Abdul Abdullah to discuss Violent Salt exhibition at Noosa Regional Gallery

Contemporary artist Abdul Abdullah will discuss his provocative embroidery pieces All Let Us Rejoice and For We Are Young and Free, and the recent public response, when he visits Noosa Regional Gallery next week.

Abdullah’s work appears in the nationally touring exhibition Violent Salt, which is on show at Noosa Regional Gallery until January 26.

Picture of Abdul Abdullah's tapestry We are Young Free.

Abdul Abdullah’s tapestry We are Young and Free, features in the Violent Salt exhibition, which is showing at Noosa Regional Gallery until January 26.

The seventh-generation Australian will respond to criticism of his work, which he says has been misinterpreted.

The artworks, which depict military figures overlaid with smiley face emojis, were removed from the Mackay exhibition, prompting national debate about censorship and free speech.

Noosa Regional Gallery Director Michael Brennan said the Gallery was pleased to be the second venue in the exhibition’s national tour.

The Gallery’s decision to include Abdullah’s work in its iteration of Violent Salt met praise from the National Association for the Visual Arts (NAVA), with Executive Director Esther Anatolitis applauding the Gallery for showing “cultural leadership”.

Developed by Artspace Mackay and curated by Yhonnie Scarce and Claire Watson, Violent Salt assembles works by contemporary artists from across Australia. It explores themes of marginalisation, racism and discrimination, plus attitudes to other cultures.

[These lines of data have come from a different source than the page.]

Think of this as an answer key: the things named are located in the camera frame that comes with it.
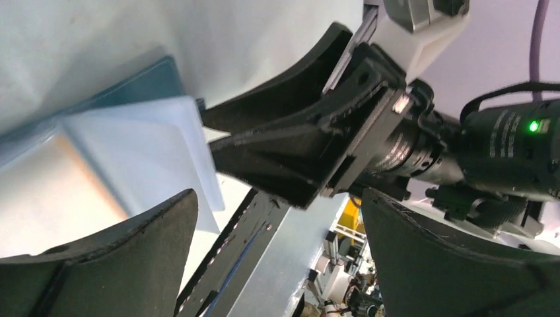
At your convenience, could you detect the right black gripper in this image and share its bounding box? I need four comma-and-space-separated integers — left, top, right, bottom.
201, 22, 464, 207

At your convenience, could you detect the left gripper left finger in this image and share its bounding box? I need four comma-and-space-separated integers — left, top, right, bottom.
1, 189, 198, 316

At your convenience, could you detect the blue card holder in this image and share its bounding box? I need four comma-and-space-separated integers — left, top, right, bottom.
1, 57, 225, 258

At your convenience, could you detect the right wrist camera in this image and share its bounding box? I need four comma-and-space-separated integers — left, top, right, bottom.
361, 0, 470, 83

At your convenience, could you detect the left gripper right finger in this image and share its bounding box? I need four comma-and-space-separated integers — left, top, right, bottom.
362, 189, 559, 316

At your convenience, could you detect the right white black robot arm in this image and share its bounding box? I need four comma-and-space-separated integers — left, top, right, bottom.
201, 20, 559, 229

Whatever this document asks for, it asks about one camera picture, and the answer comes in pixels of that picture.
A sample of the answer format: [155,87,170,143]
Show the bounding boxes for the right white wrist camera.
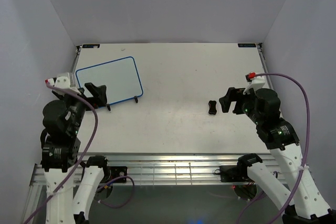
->
[243,72,266,95]

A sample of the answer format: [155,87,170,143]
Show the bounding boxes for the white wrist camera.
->
[243,72,266,95]
[45,72,80,95]

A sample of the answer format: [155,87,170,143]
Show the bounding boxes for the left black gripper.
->
[53,81,107,134]

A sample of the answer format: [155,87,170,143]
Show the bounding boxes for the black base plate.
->
[107,166,128,183]
[219,165,241,183]

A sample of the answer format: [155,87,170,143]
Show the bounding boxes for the wire whiteboard easel stand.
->
[106,96,139,112]

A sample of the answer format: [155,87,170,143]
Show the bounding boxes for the blue table label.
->
[82,44,100,49]
[237,43,257,48]

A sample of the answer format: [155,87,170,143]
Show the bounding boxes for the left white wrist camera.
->
[45,72,80,95]

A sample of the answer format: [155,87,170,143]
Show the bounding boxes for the purple cable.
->
[236,73,311,224]
[22,83,99,224]

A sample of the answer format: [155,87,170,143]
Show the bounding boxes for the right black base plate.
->
[219,165,241,183]

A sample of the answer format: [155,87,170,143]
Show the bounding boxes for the blue framed small whiteboard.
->
[75,56,144,105]

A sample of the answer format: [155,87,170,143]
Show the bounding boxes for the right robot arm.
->
[219,87,335,223]

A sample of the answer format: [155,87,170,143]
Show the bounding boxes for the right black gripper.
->
[218,87,262,124]

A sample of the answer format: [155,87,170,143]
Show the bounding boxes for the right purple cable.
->
[236,73,311,224]

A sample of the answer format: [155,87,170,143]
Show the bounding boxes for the right blue table label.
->
[237,43,257,48]

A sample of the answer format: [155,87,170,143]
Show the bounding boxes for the aluminium front rail frame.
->
[31,153,292,187]

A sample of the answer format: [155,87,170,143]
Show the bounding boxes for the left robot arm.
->
[41,82,111,223]

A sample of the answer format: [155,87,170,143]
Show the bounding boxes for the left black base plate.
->
[107,166,128,183]

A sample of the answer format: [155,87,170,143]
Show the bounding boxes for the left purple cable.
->
[22,83,99,224]

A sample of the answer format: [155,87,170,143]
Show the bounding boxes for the black whiteboard eraser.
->
[208,100,217,115]

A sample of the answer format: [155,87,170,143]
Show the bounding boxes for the left blue table label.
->
[82,44,100,49]

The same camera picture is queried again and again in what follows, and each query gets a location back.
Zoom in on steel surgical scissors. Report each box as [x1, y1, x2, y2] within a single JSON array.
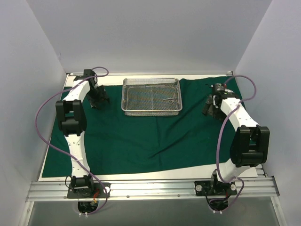
[[162, 98, 178, 105]]

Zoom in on front aluminium rail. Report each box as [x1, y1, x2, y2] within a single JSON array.
[[26, 177, 280, 202]]

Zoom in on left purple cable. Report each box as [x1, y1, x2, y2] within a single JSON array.
[[35, 67, 111, 215]]

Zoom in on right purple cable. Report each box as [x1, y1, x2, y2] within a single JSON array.
[[206, 75, 257, 212]]

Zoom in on purple cable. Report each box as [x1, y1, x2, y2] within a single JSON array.
[[206, 75, 257, 212], [35, 67, 111, 215]]

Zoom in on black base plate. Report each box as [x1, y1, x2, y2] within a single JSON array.
[[194, 180, 238, 196], [67, 182, 111, 199]]

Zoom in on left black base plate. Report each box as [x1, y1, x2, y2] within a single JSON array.
[[67, 182, 111, 199]]

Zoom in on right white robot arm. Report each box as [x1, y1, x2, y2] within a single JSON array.
[[203, 95, 270, 194]]

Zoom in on back aluminium rail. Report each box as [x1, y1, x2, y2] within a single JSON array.
[[67, 71, 233, 76]]

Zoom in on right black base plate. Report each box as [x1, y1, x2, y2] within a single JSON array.
[[194, 180, 238, 196]]

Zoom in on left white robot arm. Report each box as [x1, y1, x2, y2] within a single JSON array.
[[55, 69, 110, 197]]

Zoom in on long steel forceps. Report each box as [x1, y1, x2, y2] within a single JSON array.
[[145, 84, 166, 88]]

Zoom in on surgical kit tray edge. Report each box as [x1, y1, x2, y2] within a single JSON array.
[[121, 78, 182, 116]]

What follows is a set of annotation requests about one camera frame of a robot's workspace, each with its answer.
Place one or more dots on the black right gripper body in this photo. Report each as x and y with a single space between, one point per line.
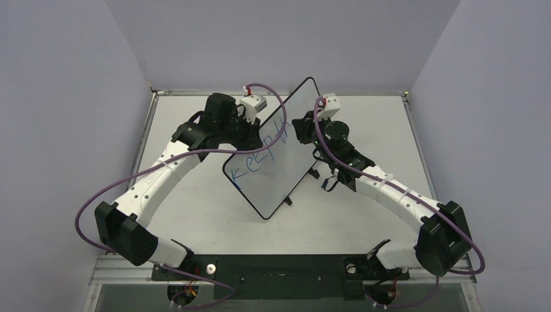
304 130

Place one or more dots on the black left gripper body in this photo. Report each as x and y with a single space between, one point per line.
240 133

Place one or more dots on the black framed whiteboard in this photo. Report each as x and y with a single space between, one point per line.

“Having Abdul visit the Gallery to talk about his contribution to this exhibition is an opportunity not to be missed. It will be great to hear directly from the artist as opposed to the sensational and often misguided interpretations of his work that have sadly played out in the press and on social media,” Michael Brennan said.

Abdullah explores the experience of the ‘other’ in society, with particular focus on young Muslims’ experiences in contemporary multicultural Australia, Mr Brennan said.

Violent Salt aims to give voice to underrepresented Australians, providing a context for discussions about racism and discrimination, Mr Brennan said.

Ironically, misrepresentation of Abdullah’s tapestry works sparked a torrent of abuse, making particular reference to his name and assumed ethnicity.

“It’s very frustrating (that) I have to justify my pretty non-controversial political comments alongside my position or my legitimacy as an Australian,” Abdullah said.

“Not that it matters, but my family have been here for 200 years, but I’m still getting emails telling me to go back to where I came from. I wonder if my name was different whether this would be news at all.”

Abdul Abdullah is a four-time Archibald Prize finalist and three-time Sulman Prize finalist. His works are featured within the permanent collections of the National Gallery of Australia, Queensland Gallery of Modern Art and Museum of Contemporary Art Australia, among others.

Abdul Abdullah will be speaking at a free event at Noosa Regional Gallery on Thursday, 23 January 2020 from 5pm. Bookings are essential, via the website.

Violent Salt features the work of Abdul Abdullah (NSW), Vernon Ah Kee (QLD), Richard Bell (QLD), Daniel Boyd (NSW), Megan Cope (QLD), Karla Dickens (NSW), S.J. Norman (VIC) Yhonnie Scarce (VIC/SA) and Jemima Wyman (QLD).

Violent Salt has been assisted by the Australian Government through the Australia Council, its arts funding and advisory body and supported by the Queensland Government through Arts Queensland.